A abordagem de reaproveitamento

A reorientação de medicamentos – utilizando medicamentos já aprovados para novas doenças – é mais rápida, segura e barata do que o desenvolvimento de medicamentos tradicionais. A análise, conduzida por um painel de 21 especialistas utilizando um método estruturado de consenso Delphi, sugere que estes três medicamentos têm evidências suficientes para justificar uma investigação mais aprofundada da doença de Alzheimer. Esta abordagem reconhece que muitos medicamentos têm efeitos fora do alvo que podem ser benéficos no tratamento de outras doenças.

Os três melhores candidatos

  • Sildenafil (Viagra): Originalmente usado para disfunção erétil, o sildenafil relaxa os vasos sanguíneos e demonstrou potencial na redução do acúmulo de proteínas tau tóxicas no cérebro – uma marca registrada do Alzheimer.
  • Zostavax (vacina contra herpes zoster): A candidata mais promissora, a vacina contra herpes zoster parece estimular o sistema imunológico de maneiras que podem proteger contra a doença de Alzheimer, embora o mecanismo exato ainda não seja totalmente compreendido.
  • Riluzol (tratamento para ELA): Este medicamento previne a morte de neurônios, alterando vias biológicas e reduzindo substâncias químicas cerebrais ligadas à neurodegeneração.

Por que isso é importante

A doença de Alzheimer continua a ser um desafio significativo para a saúde global e os tratamentos atuais são limitados. A urgência de encontrar terapias eficazes levou os investigadores a explorar abordagens não convencionais, incluindo a reorientação de medicamentos existentes. O facto de estes candidatos já terem sido testados quanto à segurança em humanos reduz os riscos associados aos ensaios clínicos.

Próximas etapas

Embora o endosso do painel seja encorajador, ainda são necessários ensaios clínicos robustos para confirmar se estes medicamentos podem prevenir ou reverter a doença de Alzheimer em pacientes humanos. Os investigadores enfatizam que este é apenas o início de um processo mais longo.

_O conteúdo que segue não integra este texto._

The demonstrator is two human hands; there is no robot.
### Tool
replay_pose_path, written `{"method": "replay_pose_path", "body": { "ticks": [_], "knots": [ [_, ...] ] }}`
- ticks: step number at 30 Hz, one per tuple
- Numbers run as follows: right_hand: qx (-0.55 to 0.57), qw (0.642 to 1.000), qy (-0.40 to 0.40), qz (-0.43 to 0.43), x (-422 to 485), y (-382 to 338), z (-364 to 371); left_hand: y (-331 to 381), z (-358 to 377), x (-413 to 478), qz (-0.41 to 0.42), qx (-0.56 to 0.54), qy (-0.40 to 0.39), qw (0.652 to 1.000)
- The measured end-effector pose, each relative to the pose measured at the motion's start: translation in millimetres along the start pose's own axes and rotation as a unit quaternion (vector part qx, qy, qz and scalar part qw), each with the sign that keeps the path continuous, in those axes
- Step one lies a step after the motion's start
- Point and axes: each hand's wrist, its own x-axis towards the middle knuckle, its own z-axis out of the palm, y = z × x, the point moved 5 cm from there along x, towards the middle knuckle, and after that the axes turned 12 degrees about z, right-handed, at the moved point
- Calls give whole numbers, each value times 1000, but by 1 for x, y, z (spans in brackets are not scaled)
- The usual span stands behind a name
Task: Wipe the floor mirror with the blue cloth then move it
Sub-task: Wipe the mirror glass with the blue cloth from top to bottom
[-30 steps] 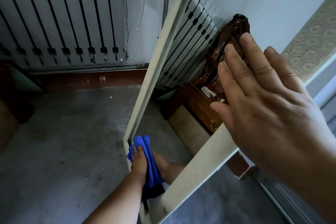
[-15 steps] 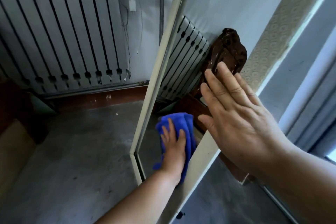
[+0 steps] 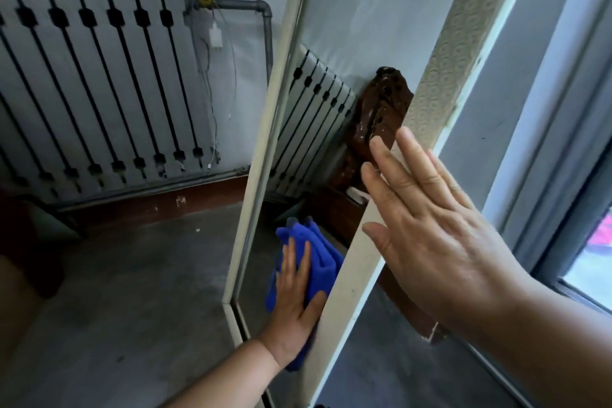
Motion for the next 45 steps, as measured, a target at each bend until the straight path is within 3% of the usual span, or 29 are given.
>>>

“Vencer a demência exigirá todos os caminhos de pesquisa… O reaproveitamento de medicamentos é uma parte vital dessa combinação.” — Anne Corbett, pesquisadora de demência da Universidade de Exeter.

A complexidade da patologia de Alzheimer significa que há muitos factores em jogo, e compreender como estes medicamentos interagem com a doença será crucial para o sucesso.

Em última análise, embora ainda não exista um tratamento definitivo, a identificação destes três medicamentos como candidatos de alta prioridade oferece um novo caminho para a investigação e um vislumbre de esperança na luta contra a doença de Alzheimer.